**PROBLEM TO WORK ON**
Every line of the material below needs to be written out exactly, please.
+-------+
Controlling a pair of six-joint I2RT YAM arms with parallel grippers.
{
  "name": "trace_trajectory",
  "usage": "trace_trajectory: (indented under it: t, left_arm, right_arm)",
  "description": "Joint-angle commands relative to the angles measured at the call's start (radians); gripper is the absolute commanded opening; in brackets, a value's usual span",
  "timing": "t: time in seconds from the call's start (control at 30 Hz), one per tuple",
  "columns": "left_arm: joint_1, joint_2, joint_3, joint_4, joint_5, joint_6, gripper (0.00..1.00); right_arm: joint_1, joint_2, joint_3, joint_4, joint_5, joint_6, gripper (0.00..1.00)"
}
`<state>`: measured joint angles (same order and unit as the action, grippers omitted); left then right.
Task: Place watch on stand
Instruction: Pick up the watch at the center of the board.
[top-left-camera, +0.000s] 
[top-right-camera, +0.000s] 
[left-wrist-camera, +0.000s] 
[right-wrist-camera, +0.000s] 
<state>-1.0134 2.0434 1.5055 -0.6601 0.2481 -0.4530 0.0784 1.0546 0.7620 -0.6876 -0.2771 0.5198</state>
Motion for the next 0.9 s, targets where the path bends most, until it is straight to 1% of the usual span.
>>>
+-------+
**YOUR SOLUTION**
Controlling a pair of six-joint I2RT YAM arms with parallel grippers.
{
  "name": "trace_trajectory",
  "usage": "trace_trajectory: (indented under it: t, left_arm, right_arm)",
  "description": "Joint-angle commands relative to the angles measured at the call's start (radians); gripper is the absolute commanded opening; in brackets, a value's usual span",
  "timing": "t: time in seconds from the call's start (control at 30 Hz), one per tuple",
  "columns": "left_arm: joint_1, joint_2, joint_3, joint_4, joint_5, joint_6, gripper (0.00..1.00); right_arm: joint_1, joint_2, joint_3, joint_4, joint_5, joint_6, gripper (0.00..1.00)"
}
`<state>`: measured joint angles (same order and unit as the action, grippers omitted); left then right.
Task: Place watch on stand
Instruction: Pick up the watch at the center of the board.
[top-left-camera, +0.000s] 
[top-right-camera, +0.000s] 
[left-wrist-camera, +0.000s] 
[right-wrist-camera, +0.000s] 
<state>-1.0134 2.0434 1.5055 -0.6601 0.2481 -0.4530 0.0784 1.0546 0.7620 -0.6876 -0.2771 0.5198</state>
Motion for the next 0.9 s, targets where the path bends most, until it is straight to 1% of the usual span.
>>>

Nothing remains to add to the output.